** Work required **
Copy exactly, please, each line of the data below until the line that contains "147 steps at" has been copied, beginning at the top.

** Data segment **
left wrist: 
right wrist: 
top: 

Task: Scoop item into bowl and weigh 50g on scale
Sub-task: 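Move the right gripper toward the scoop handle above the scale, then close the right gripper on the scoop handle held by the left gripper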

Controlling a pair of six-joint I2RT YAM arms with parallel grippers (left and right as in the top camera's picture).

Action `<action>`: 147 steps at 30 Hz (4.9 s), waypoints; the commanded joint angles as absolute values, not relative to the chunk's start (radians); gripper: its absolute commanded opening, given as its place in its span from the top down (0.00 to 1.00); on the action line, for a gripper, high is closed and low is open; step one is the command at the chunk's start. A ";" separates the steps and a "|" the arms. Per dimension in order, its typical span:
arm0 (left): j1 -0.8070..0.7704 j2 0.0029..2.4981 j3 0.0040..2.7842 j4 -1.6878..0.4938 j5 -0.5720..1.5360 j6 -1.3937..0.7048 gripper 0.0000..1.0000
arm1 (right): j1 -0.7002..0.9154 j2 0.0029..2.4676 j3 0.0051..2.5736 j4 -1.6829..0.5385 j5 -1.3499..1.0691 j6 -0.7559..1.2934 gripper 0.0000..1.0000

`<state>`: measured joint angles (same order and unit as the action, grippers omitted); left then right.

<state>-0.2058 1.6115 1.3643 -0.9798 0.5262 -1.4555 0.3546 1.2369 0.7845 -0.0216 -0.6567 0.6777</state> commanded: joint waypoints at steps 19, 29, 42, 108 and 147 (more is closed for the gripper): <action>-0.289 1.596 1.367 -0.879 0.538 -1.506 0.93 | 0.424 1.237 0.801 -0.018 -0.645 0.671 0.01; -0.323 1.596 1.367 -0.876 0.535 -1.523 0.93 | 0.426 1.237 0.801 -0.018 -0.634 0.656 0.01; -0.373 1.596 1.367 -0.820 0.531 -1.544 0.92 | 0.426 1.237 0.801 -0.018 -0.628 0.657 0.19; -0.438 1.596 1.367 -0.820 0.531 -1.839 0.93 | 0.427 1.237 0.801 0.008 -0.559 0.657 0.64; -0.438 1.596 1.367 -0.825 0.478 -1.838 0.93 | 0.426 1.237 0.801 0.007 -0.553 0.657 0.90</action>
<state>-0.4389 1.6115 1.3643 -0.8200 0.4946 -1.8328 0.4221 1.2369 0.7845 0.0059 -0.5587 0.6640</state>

** Result for this task **
left wrist: 
right wrist: 
top: 

Task: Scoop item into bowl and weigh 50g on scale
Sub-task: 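Move the right gripper toward the scoop handle above the scale, then close the right gripper on the scoop handle held by the left gripper
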
Controlling a pair of six-joint I2RT YAM arms with parallel grippers (left and right as in the top camera's picture).

Action `<action>`: 147 steps at 30 Hz (4.9 s), waypoints; the commanded joint angles as absolute values, not relative to the chunk's start (radians); gripper: its absolute commanded opening, given as its place in its span from the top down (0.00 to 1.00); on the action line, for a gripper, high is closed and low is open; step one is the command at the chunk's start. A ";" separates the steps and a "|" the arms. Per dimension in order, its typical span:

Nothing more remains to be done for this exercise.